▶ **TRY IT**
Reproduce verbatim only the lines from the one containing "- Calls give" through the last line below, both included.

▶ **RECORDED INFORMATION**
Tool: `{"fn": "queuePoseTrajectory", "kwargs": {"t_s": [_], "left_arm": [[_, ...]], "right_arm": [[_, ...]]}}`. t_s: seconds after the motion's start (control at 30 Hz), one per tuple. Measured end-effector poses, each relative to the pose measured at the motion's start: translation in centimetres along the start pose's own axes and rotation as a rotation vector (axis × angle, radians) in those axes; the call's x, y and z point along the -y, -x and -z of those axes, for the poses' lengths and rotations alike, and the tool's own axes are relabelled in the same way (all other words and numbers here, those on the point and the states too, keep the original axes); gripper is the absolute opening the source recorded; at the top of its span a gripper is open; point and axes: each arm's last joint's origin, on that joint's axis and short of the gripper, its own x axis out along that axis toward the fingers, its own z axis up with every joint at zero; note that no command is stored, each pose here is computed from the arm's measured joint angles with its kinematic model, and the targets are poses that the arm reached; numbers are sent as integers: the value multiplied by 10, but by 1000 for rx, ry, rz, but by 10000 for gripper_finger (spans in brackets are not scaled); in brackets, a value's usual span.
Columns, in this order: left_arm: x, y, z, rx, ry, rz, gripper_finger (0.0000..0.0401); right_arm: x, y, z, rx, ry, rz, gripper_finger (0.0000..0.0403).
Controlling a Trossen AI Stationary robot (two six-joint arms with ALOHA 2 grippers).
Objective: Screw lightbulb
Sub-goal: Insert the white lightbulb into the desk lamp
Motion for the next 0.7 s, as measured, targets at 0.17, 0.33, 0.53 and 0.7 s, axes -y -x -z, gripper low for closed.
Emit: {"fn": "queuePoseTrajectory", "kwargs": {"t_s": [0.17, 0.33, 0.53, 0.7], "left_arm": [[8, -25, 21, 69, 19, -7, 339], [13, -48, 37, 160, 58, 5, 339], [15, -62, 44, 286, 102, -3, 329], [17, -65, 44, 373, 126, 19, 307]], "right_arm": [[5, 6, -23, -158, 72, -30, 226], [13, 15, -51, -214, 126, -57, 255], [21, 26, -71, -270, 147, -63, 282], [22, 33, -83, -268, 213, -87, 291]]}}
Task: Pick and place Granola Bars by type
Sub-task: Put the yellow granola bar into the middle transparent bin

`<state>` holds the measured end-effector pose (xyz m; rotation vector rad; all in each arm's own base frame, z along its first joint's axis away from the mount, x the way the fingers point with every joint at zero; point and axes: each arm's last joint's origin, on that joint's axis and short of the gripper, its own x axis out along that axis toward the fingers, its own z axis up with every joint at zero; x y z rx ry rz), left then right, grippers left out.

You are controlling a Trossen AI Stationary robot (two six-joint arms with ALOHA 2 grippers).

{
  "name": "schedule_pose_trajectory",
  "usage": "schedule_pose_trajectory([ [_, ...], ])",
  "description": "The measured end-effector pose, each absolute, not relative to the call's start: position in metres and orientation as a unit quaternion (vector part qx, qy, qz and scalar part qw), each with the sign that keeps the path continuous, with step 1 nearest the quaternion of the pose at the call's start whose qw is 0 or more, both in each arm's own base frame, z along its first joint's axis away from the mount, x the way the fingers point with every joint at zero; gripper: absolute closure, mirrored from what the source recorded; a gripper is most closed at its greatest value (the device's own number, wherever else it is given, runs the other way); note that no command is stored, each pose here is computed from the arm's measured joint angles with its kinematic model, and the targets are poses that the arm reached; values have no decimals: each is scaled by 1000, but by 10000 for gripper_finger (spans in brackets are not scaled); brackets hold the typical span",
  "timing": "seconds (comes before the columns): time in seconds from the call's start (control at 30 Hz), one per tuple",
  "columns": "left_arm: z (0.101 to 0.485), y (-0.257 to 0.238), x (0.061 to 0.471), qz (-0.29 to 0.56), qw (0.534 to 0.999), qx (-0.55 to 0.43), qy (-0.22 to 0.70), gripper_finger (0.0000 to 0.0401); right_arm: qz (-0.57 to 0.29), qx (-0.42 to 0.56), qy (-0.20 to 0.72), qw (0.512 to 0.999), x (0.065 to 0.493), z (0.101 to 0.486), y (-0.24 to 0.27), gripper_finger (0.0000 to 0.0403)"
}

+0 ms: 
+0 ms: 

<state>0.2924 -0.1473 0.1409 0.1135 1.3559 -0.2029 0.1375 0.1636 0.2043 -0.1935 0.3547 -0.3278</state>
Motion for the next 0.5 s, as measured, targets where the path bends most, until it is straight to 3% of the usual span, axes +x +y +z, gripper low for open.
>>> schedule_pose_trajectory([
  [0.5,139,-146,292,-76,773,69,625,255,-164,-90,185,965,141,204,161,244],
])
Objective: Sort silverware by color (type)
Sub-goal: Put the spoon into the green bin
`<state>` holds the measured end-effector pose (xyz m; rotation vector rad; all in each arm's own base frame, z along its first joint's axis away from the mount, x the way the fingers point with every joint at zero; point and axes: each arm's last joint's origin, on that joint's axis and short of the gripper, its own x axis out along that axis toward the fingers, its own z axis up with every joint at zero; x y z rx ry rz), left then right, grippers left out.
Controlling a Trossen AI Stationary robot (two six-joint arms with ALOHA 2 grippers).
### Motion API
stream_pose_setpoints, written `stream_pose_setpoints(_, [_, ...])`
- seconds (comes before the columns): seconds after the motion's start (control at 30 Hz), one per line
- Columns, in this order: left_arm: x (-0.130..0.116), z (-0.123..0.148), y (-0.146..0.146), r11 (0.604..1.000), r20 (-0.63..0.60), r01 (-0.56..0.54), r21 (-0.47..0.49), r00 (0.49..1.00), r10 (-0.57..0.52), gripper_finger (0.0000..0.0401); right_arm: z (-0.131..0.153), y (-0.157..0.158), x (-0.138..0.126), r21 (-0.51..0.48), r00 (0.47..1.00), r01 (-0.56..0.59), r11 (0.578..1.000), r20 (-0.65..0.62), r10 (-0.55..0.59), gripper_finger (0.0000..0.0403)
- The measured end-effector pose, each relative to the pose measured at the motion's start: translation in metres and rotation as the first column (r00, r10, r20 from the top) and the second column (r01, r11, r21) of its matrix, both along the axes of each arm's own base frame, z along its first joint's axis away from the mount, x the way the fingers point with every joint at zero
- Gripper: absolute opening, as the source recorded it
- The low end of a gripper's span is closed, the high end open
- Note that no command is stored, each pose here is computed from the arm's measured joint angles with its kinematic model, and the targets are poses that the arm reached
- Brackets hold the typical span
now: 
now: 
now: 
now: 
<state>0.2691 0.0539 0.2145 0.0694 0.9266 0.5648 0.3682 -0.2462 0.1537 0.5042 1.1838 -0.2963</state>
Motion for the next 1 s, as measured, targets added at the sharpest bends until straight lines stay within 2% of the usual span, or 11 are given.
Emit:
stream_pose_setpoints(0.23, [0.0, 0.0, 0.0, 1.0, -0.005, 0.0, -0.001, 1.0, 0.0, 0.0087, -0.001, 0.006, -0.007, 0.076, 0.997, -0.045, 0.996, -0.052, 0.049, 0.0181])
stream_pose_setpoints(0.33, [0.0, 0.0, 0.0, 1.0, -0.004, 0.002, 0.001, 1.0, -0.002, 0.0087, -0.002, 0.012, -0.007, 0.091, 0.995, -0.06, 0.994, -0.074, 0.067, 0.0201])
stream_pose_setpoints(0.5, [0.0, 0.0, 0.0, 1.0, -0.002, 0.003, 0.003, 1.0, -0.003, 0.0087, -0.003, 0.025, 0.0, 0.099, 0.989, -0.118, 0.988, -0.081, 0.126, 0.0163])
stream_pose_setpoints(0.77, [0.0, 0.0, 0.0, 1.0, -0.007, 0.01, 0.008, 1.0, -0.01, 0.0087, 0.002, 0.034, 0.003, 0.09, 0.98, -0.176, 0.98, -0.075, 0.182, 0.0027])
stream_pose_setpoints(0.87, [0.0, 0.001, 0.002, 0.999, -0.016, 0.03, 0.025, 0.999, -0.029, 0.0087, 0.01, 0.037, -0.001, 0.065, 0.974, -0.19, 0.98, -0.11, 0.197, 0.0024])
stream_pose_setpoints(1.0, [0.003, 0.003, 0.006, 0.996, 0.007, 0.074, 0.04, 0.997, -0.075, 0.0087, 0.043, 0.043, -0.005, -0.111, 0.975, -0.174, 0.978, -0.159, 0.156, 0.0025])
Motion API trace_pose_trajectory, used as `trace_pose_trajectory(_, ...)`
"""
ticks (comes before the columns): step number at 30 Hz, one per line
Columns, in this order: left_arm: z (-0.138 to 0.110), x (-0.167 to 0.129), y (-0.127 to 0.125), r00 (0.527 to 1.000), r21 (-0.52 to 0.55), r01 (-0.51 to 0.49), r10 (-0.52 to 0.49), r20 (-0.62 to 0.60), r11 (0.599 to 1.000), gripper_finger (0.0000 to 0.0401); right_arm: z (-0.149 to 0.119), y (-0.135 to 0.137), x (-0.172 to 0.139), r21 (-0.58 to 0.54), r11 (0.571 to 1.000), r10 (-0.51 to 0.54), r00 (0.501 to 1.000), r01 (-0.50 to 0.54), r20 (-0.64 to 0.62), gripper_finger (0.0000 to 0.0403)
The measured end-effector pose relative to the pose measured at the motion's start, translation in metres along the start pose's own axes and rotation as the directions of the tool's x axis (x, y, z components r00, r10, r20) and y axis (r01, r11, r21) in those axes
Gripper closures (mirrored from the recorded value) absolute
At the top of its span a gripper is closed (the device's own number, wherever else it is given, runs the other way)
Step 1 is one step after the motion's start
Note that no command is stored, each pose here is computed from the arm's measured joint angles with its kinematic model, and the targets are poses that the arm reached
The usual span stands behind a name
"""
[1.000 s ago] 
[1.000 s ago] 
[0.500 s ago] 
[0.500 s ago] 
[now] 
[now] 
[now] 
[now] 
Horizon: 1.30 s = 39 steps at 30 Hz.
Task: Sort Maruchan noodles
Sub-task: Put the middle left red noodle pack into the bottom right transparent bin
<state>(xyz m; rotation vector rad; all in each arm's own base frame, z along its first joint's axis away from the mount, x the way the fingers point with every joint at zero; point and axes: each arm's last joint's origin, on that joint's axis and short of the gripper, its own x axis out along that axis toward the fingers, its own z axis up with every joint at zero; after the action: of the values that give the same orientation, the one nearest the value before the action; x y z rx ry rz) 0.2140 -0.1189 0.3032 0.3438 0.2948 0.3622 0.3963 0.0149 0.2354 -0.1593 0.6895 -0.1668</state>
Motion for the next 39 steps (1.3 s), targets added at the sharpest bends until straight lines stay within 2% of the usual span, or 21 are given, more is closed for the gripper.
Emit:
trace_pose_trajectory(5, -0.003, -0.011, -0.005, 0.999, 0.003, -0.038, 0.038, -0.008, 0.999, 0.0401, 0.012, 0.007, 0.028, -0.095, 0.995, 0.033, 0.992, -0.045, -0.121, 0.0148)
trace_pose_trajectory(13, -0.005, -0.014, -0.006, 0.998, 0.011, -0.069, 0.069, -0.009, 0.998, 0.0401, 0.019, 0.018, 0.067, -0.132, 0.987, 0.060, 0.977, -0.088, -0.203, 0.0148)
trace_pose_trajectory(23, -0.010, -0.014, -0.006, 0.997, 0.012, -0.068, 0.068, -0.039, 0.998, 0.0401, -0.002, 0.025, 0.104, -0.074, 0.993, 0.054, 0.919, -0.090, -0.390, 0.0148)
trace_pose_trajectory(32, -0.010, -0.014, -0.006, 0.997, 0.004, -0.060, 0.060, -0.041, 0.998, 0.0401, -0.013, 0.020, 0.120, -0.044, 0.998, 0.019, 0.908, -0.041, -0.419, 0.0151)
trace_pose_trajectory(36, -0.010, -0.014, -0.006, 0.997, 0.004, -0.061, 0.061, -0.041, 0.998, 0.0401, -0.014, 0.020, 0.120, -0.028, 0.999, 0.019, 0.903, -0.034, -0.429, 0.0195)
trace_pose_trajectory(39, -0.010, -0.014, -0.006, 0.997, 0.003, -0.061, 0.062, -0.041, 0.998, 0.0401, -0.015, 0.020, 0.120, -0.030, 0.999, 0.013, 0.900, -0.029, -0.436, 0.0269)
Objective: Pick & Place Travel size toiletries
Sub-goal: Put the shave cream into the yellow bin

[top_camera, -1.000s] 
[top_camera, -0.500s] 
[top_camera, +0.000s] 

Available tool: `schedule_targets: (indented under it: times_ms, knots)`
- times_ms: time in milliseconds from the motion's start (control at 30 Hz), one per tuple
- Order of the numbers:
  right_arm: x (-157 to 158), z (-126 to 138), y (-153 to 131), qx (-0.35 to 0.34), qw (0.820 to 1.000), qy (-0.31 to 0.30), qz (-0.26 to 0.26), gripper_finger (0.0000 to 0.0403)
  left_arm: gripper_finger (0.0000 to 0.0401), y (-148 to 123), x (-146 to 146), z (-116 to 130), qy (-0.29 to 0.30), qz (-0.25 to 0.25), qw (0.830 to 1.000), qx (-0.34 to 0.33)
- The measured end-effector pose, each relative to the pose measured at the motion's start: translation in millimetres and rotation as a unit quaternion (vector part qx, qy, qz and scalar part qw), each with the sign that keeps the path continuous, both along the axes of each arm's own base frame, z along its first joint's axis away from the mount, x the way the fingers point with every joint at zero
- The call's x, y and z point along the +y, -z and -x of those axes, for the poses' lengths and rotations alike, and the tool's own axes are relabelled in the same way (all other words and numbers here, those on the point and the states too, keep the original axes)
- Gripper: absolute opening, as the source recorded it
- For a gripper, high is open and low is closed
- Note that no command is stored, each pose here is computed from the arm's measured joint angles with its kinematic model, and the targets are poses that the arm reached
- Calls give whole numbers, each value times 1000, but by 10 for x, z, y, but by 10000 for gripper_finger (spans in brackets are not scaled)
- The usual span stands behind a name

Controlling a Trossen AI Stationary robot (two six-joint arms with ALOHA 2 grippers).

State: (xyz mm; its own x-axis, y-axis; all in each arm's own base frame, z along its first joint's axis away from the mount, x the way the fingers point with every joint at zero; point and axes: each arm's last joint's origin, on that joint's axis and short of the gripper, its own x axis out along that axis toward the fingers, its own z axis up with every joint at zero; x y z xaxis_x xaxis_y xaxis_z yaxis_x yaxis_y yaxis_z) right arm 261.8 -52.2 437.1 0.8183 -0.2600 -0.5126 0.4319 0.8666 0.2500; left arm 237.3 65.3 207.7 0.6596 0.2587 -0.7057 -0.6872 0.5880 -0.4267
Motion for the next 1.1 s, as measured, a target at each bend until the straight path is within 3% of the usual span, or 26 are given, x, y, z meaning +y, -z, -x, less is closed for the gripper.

▶ **RESPONSE TO THE TASK**
- Calls give whole numbers, each value times 1000, but by 10 for x, z, y, but by 10000 for gripper_finger (spans in brackets are not scaled)
- The usual span stands behind a name

Controlling a Trossen AI Stationary robot (two six-joint arms with ALOHA 2 grippers).

State: (xyz mm; its own x-axis, y-axis; all in each arm's own base frame, z along its first joint's axis away from the mount, x the way the fingers point with every joint at zero; point and axes: each arm's last joint's origin, on that joint's axis and short of the gripper, its own x axis out along that axis toward the fingers, its own z axis up with every joint at zero; x y z xaxis_x xaxis_y xaxis_z yaxis_x yaxis_y yaxis_z) right arm 261.8 -52.2 437.1 0.8183 -0.2600 -0.5126 0.4319 0.8666 0.2500; left arm 237.3 65.3 207.7 0.6596 0.2587 -0.7057 -0.6872 0.5880 -0.4267
Motion for the next 1.1 s, as measured, a target at each bend until the straight path is within 3% of the usual span, or 26 are given, x, y, z meaning +y, -z, -x, less is closed for the gripper.

The answer requires nothing more.